For too long modern medicine has ignored the role of immune function in the infection equation. Each day we all are exposed to organisms that have the potential to make us sick, yet we don’t fall prey to these “bugs” because our immune system is stronger than the organism. If the organism is extremely virulent or our immune system is compromised, that is when an infection occurs. Conventional medicine has been obsessed with infective agent rather than host defense factors.

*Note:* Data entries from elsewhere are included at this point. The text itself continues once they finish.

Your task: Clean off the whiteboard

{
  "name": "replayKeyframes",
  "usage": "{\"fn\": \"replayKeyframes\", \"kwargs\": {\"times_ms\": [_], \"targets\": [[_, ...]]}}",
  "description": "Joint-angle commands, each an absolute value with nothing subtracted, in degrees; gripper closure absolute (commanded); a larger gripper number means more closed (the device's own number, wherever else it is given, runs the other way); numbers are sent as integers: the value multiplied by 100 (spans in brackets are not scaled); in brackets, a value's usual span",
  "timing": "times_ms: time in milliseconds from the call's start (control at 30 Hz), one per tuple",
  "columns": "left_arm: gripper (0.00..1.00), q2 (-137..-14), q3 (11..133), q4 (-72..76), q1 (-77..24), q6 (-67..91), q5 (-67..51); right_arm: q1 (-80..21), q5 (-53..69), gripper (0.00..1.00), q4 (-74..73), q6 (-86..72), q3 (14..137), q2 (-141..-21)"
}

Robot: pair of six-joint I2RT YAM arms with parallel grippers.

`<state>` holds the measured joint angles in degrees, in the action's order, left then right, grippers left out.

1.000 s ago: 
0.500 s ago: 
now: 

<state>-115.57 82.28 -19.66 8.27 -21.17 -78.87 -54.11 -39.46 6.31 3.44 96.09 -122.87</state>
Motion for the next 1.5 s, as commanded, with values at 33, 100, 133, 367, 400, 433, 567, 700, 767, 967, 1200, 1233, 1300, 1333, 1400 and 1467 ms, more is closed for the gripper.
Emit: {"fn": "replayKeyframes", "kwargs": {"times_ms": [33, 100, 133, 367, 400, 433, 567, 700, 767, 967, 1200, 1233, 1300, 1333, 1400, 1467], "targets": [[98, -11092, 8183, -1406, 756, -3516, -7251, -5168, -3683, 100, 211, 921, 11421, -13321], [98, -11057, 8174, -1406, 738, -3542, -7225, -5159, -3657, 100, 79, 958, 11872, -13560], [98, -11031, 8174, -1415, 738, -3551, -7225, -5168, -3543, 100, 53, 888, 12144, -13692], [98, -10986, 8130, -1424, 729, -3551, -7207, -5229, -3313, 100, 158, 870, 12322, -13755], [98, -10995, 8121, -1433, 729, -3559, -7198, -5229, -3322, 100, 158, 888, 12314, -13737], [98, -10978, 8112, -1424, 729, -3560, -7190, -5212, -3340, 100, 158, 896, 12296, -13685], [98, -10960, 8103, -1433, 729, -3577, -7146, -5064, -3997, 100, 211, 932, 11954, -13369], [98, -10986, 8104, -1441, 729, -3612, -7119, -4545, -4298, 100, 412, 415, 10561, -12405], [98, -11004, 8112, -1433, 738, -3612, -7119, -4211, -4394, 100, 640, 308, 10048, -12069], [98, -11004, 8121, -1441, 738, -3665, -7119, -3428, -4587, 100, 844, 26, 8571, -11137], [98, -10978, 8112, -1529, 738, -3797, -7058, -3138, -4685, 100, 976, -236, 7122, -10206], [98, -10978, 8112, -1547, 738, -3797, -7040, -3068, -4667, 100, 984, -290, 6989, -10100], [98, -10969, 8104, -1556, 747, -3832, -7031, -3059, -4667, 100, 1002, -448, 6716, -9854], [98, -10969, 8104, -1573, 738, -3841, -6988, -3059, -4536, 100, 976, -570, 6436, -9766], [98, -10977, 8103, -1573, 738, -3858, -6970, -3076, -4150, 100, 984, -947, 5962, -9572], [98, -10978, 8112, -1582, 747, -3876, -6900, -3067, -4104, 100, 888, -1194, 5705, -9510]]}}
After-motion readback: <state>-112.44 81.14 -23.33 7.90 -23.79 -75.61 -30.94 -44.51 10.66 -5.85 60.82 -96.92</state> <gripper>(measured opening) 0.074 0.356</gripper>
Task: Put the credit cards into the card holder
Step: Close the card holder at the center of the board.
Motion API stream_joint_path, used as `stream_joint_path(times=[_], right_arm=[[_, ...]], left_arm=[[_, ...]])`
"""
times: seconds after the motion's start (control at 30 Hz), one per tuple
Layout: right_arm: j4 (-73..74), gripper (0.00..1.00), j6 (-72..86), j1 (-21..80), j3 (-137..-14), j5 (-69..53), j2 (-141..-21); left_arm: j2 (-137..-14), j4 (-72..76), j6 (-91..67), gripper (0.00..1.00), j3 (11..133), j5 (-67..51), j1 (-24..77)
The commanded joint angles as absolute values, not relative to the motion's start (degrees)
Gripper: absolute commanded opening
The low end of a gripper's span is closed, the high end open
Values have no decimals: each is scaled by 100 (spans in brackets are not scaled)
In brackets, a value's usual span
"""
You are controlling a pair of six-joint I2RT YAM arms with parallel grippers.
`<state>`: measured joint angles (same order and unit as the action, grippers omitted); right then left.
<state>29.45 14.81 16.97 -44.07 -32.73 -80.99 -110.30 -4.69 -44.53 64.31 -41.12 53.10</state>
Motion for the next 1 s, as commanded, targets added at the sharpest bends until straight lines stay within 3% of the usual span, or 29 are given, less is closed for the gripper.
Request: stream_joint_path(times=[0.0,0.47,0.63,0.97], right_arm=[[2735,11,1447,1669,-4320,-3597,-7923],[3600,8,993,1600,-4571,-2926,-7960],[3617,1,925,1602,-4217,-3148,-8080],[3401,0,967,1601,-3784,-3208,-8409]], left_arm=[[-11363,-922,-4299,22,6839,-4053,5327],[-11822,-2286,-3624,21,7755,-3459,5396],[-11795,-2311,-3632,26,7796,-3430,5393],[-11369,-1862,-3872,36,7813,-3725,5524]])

The obsession with killing the infective organism versus boosting immune function really began with Louis Pasteur, the 19th century physician and researcher who played a major role in the development of the germ theory. This theory holds that infectious organisms cause most diseases. Much of Pasteur's life was dedicated to finding substances that would kill the infecting organisms. Pasteur and others since him who pioneered effective treatments of infectious diseases have given us a great deal for which we all should be thankful. However, another 19th century French scientist, Claude Bernard, also made major contributions to medical understanding. Only Bernard had a different view of health and disease. Bernard believed that the state of a person's internal environment was more important in determining disease than the organism or pathogen itself. In other words, Bernard believed that the internal "terrain" or host susceptibility to infection was more important than the germ. Physicians, he believed, should focus more of their attention on making this internal terrain a very inhospitable place for disease to flourish.

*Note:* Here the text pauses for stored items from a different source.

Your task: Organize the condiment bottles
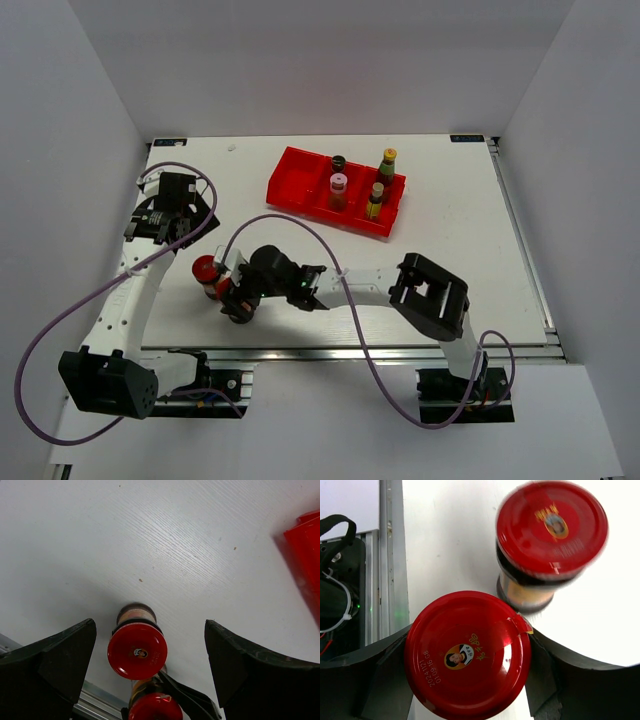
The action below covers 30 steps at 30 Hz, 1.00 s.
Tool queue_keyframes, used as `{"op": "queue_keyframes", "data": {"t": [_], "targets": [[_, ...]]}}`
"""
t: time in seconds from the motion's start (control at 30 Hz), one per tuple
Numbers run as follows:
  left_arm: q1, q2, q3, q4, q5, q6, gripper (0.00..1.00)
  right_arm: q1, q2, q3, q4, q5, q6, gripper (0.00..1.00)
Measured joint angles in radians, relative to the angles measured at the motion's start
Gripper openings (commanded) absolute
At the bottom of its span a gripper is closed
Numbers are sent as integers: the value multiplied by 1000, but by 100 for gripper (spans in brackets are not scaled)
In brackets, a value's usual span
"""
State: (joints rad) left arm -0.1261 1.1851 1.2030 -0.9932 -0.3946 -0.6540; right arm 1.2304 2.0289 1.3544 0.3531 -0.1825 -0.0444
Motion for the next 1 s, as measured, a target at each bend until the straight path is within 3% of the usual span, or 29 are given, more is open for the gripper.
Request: {"op": "queue_keyframes", "data": {"t": [0.2,0.47,0.7,1.0], "targets": [[1,0,0,2,0,0,98,-55,-64,-47,-40,-1,64,48],[6,-3,0,7,1,2,98,-270,-89,-24,-50,-24,138,47],[6,-13,-4,22,2,3,98,-421,-6,200,-65,-1,142,43],[8,-14,-19,29,2,3,98,-482,150,433,-44,112,110,44]]}}
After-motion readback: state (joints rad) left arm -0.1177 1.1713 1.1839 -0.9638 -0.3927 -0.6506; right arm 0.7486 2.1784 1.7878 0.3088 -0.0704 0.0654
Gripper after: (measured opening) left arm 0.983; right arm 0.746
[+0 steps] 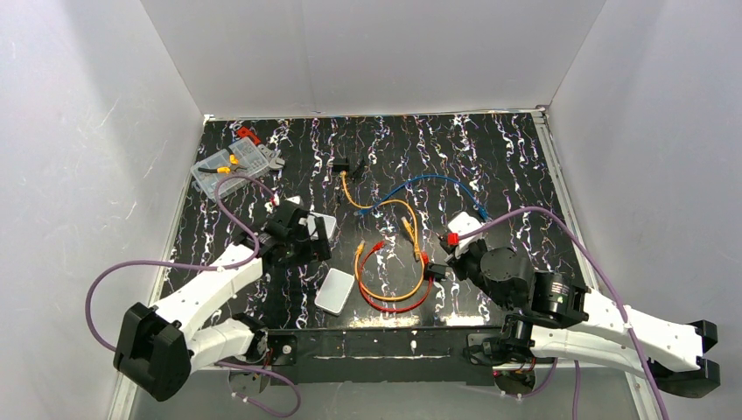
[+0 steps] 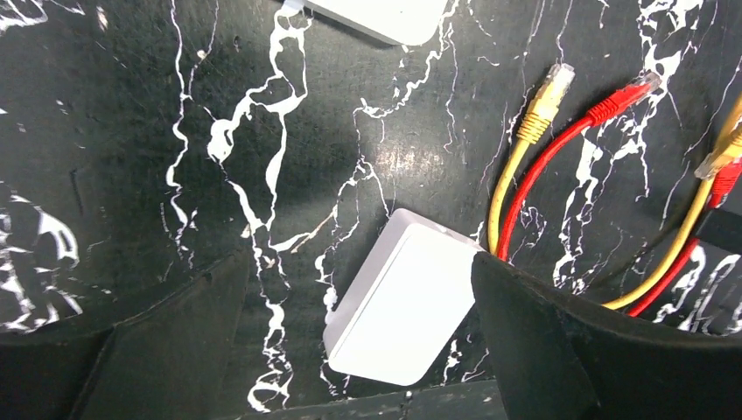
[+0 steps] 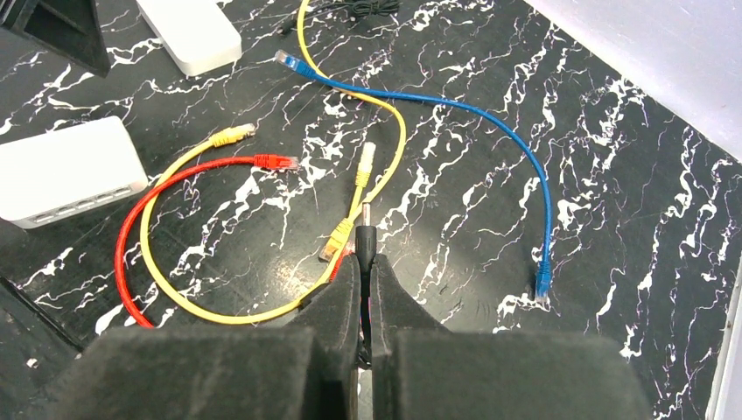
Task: Insert the plug into the switch port
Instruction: Adjust the switch port at the center of the board, then insert the power into the switch port.
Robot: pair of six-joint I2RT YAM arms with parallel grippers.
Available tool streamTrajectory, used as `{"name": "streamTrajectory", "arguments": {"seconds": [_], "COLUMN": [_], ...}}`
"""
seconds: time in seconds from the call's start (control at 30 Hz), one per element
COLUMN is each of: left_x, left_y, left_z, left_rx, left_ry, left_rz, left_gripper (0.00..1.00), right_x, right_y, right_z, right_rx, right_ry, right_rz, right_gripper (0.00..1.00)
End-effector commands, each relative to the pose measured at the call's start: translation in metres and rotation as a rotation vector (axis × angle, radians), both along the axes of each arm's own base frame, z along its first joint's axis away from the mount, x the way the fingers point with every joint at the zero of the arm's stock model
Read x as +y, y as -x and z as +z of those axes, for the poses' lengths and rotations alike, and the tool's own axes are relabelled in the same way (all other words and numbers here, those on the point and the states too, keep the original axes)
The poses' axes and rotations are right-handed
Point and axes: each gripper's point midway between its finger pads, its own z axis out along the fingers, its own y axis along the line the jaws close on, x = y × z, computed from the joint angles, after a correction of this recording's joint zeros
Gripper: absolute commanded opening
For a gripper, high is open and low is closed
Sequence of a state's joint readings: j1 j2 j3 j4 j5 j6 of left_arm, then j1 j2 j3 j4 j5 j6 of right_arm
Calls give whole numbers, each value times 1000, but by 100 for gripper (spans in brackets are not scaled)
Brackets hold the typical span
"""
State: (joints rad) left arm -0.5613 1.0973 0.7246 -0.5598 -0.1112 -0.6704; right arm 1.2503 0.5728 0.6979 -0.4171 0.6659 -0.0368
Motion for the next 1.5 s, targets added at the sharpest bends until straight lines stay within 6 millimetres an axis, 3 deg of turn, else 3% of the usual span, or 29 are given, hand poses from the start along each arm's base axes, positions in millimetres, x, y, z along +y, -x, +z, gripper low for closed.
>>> {"name": "streamTrajectory", "arguments": {"seconds": [0.0, 0.27, 0.7, 0.87, 1.2, 1.33, 1.47], "left_x": [-21, -52, -76, -88, -116, -115, -107], "left_y": [-2, 0, 3, 13, 54, 49, 39], "left_z": [-4, -19, -34, -30, -34, -23, 7], "left_rx": [24, 106, 183, 195, 262, 212, 111], "left_ry": [206, 435, 524, 537, 479, 464, 424], "left_rz": [16, -3, -113, -211, -419, -431, -409], "left_gripper": [98, 98, 95, 93, 89, 89, 91], "right_x": [3, 1, 1, 0, -2, -1, 2], "right_y": [0, 1, 1, 1, 5, 7, 9], "right_z": [3, 1, 0, 1, -2, -2, -1], "right_rx": [-1, 5, 9, 11, 33, 39, 42], "right_ry": [-32, -35, -29, -22, -1, -2, -8], "right_rz": [1, -1, 2, -1, 14, 26, 42], "right_gripper": [1, 1, 1, 1, 1, 1, 1]}}
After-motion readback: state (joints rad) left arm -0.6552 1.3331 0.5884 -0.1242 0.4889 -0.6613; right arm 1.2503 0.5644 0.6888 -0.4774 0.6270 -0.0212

Bernard's theory led to some rather interesting studies. In fact, a firm advocate of the germ theory would find some of these studies to be absolutely crazy. One of the most interesting studies was conducted by a Russian scientist named Elie Metchnikoff, the discover of the white blood cells. He and his research associates consumed cultures containing millions of cholera bacteria. Yet none of them developed cholera. The reason: their immune systems were not compromised. Metchnikoff believed, like Bernard, that the correct way to deal with infectious disease was to focus on enhancing the body's own defenses.
During the last part of their lives, Pasteur and Bernard engaged in scientific discussions on the virtues of the germ theory and Bernard's perspective on the internal terrain. On his deathbed, Pasteur said: "Bernard was right. The pathogen is nothing. The terrain is everything."

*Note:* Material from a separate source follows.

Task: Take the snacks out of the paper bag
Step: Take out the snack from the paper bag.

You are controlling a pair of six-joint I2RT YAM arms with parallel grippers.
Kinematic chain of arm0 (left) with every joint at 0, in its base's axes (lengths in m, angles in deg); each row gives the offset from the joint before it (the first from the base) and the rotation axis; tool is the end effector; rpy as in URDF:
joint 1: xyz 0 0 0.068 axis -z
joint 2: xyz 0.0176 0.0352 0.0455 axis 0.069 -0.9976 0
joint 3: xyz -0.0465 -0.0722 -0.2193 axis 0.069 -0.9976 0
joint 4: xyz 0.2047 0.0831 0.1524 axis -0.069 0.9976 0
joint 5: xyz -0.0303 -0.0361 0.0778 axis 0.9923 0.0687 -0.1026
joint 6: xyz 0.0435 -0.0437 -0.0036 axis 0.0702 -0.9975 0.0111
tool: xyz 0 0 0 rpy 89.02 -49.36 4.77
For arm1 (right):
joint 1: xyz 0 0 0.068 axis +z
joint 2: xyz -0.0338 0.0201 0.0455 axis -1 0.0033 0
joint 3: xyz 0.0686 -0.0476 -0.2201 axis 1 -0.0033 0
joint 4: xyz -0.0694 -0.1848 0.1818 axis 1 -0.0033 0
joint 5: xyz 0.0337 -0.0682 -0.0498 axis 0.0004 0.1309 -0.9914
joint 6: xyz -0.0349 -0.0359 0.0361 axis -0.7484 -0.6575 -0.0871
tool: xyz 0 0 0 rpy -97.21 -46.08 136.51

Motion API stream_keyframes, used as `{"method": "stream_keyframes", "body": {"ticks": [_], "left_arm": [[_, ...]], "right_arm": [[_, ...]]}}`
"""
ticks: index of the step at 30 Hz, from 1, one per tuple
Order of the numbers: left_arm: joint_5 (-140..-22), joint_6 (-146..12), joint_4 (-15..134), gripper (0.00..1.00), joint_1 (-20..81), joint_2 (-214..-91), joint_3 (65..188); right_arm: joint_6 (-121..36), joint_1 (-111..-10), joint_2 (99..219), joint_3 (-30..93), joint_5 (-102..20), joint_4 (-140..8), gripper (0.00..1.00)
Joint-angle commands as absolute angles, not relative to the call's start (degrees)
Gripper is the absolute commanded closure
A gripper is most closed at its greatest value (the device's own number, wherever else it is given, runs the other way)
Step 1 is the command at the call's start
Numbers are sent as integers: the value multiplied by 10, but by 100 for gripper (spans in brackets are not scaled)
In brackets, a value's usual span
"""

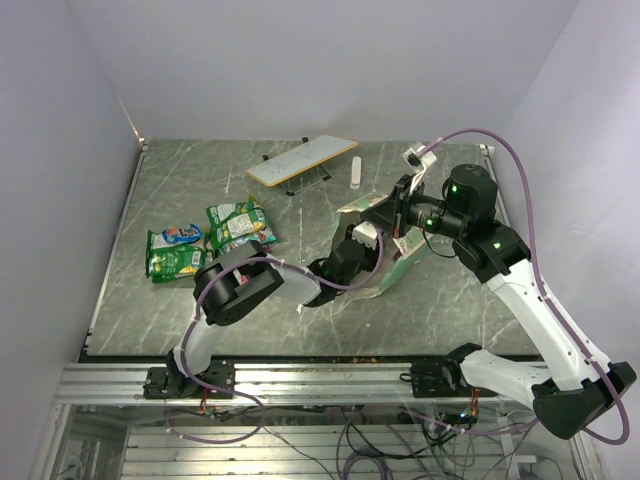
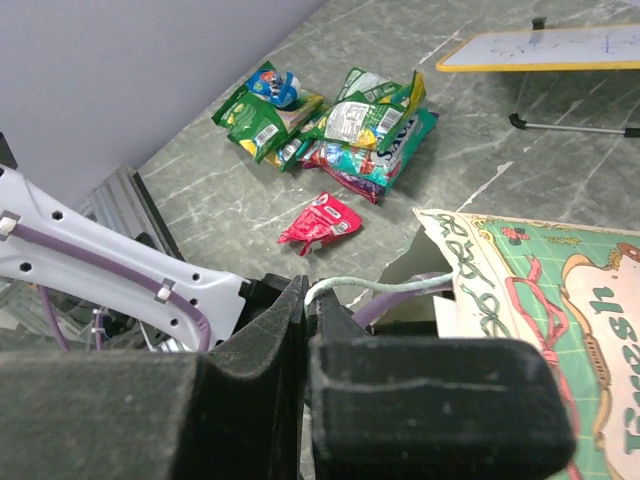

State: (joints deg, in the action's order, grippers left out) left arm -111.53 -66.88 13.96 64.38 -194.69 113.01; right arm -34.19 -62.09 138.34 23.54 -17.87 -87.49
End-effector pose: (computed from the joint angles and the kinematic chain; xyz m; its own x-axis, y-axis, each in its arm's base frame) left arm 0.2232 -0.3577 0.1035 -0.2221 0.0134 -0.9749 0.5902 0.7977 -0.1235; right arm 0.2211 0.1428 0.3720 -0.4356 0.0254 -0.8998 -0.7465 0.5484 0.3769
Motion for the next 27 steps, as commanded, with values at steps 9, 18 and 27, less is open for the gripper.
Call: {"method": "stream_keyframes", "body": {"ticks": [9,18,27], "left_arm": [[-1247,-667,128,19,632,-2068,1299],[-1306,-732,271,0,626,-2170,1423],[-1296,-707,295,66,624,-2164,1435]], "right_arm": [[-363,-619,1406,285,-171,-907,100],[-374,-619,1408,312,-171,-941,100],[-384,-619,1387,298,-208,-938,100]]}}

Unfortunately, Pasteur's legacy is the obsession with the pathogen and modern medicine has largely forgotten the importance of the "terrain." That perspective is slowly changing out of necessity.

Key references:

  1. Marra F, Lynb L, Coombes M, et al. Does antibiotic exposure during infancy lead to development of asthma?: A systematic review and metaanalysis. Chest 2006 129: 610-618.
  2. Braman SS. Chronic cough due to acute bronchitis: ACCP evidence-based clinical practice guidelines. Chest. 2006;129(1 Suppl):95S-103S
  3. Froom J, Culpepper L, Jacobs M, et al. Antimicrobials for acute otitis media? A review from the International Primary Care Network. Br Med J 1997;315:98-102.
  4. Del Mar C, Glasziou P, Hayem M. Are antibiotics indicated as initial treatment for children with acute otitis media? A meta-analysis. BMJ. 1997;314(7093):1526-9.
  5. Glasziou PP, Del Mar CB, Sanders SL, Hayem M. Antibiotics for acute otitis media in children. Cochrane Database Syst Rev. 2004;(1):CD000219.
  6. Sarrell EM, Cohen HA, Kahan E. Naturopathic treatment for ear pain in children. Pediatrics 2003;111:574-579.